(MATERIAL SUPPLIED)

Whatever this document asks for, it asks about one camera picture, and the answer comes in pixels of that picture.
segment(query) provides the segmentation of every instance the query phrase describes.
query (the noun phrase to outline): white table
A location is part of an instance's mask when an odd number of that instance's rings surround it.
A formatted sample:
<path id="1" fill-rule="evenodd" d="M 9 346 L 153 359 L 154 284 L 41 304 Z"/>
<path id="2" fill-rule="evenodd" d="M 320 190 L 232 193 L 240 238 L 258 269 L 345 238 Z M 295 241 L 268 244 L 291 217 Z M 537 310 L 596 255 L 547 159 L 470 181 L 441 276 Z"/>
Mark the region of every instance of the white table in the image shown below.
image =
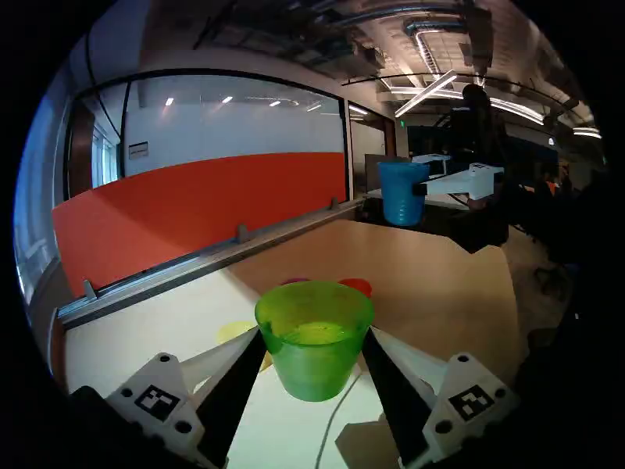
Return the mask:
<path id="1" fill-rule="evenodd" d="M 382 189 L 374 189 L 372 191 L 368 191 L 365 194 L 365 197 L 370 197 L 372 199 L 382 199 Z M 425 196 L 426 205 L 430 206 L 439 206 L 444 207 L 446 209 L 456 209 L 456 210 L 468 210 L 469 207 L 463 205 L 462 203 L 454 200 L 449 194 L 433 194 Z"/>
<path id="2" fill-rule="evenodd" d="M 222 326 L 254 321 L 260 294 L 293 277 L 366 278 L 374 325 L 442 360 L 467 351 L 507 382 L 521 361 L 516 301 L 500 248 L 471 255 L 447 238 L 338 220 L 68 330 L 70 391 L 90 385 L 107 396 L 157 353 L 186 360 L 211 349 Z M 252 388 L 228 467 L 315 467 L 342 393 L 304 403 L 267 368 Z M 365 373 L 336 413 L 320 467 L 344 468 L 345 460 L 358 458 L 357 467 L 393 467 L 397 454 L 388 426 L 378 422 L 381 414 Z"/>

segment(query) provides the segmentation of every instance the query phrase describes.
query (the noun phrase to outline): blue cup
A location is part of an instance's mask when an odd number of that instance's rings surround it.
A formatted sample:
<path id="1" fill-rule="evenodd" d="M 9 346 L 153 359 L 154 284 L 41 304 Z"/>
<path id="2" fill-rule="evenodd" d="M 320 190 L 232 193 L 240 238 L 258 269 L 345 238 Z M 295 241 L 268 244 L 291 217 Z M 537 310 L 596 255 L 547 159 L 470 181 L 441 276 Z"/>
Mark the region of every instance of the blue cup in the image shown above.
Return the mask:
<path id="1" fill-rule="evenodd" d="M 425 197 L 413 195 L 413 184 L 427 181 L 427 164 L 380 162 L 377 164 L 382 183 L 384 218 L 399 227 L 418 224 L 423 215 Z"/>

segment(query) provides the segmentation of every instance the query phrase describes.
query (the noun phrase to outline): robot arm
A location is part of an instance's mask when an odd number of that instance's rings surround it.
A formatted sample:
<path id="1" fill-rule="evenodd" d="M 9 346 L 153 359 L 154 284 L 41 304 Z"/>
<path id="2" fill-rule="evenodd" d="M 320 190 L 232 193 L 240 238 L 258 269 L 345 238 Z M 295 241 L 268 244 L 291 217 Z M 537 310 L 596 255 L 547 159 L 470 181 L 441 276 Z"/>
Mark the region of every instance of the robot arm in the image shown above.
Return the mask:
<path id="1" fill-rule="evenodd" d="M 170 452 L 223 469 L 265 351 L 253 328 L 182 363 L 159 353 L 106 402 Z M 443 460 L 518 404 L 513 392 L 468 353 L 444 362 L 371 328 L 362 354 L 402 467 Z"/>
<path id="2" fill-rule="evenodd" d="M 468 193 L 470 199 L 478 200 L 494 193 L 496 177 L 501 177 L 503 172 L 502 167 L 471 163 L 468 170 L 413 185 L 412 193 L 414 195 Z"/>

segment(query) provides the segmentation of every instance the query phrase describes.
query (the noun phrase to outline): green cup
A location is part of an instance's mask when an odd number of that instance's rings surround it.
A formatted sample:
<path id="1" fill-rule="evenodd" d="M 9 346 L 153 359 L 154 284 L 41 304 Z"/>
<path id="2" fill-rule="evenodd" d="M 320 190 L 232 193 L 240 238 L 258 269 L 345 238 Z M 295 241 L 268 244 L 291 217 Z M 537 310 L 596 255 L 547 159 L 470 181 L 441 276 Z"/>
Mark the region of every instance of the green cup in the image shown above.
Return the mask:
<path id="1" fill-rule="evenodd" d="M 267 292 L 255 315 L 284 388 L 319 402 L 344 388 L 373 321 L 373 304 L 354 288 L 303 281 Z"/>

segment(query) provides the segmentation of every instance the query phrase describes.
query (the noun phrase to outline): orange panel
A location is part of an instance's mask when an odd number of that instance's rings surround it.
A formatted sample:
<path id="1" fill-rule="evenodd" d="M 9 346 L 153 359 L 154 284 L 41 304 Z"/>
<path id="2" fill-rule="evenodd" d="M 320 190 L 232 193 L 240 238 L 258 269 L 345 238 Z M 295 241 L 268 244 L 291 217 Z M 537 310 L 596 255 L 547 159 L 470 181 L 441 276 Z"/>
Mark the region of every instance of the orange panel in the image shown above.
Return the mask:
<path id="1" fill-rule="evenodd" d="M 236 236 L 345 201 L 343 153 L 207 159 L 127 177 L 52 211 L 76 296 Z"/>

(End MATERIAL SUPPLIED)

- **WHAT YOU SHOULD DO**
All lines above that contain the word "shown" are to be copied.

- **WRITTEN REPLY**
Mark the region of every instance of the white table in the image shown below.
Mark the region of every instance of the blue cup in the image shown above.
Mark the region of every instance of the robot arm in the image shown above.
Mark the region of every instance of the green cup in the image shown above.
Mark the region of every instance of the orange panel in the image shown above.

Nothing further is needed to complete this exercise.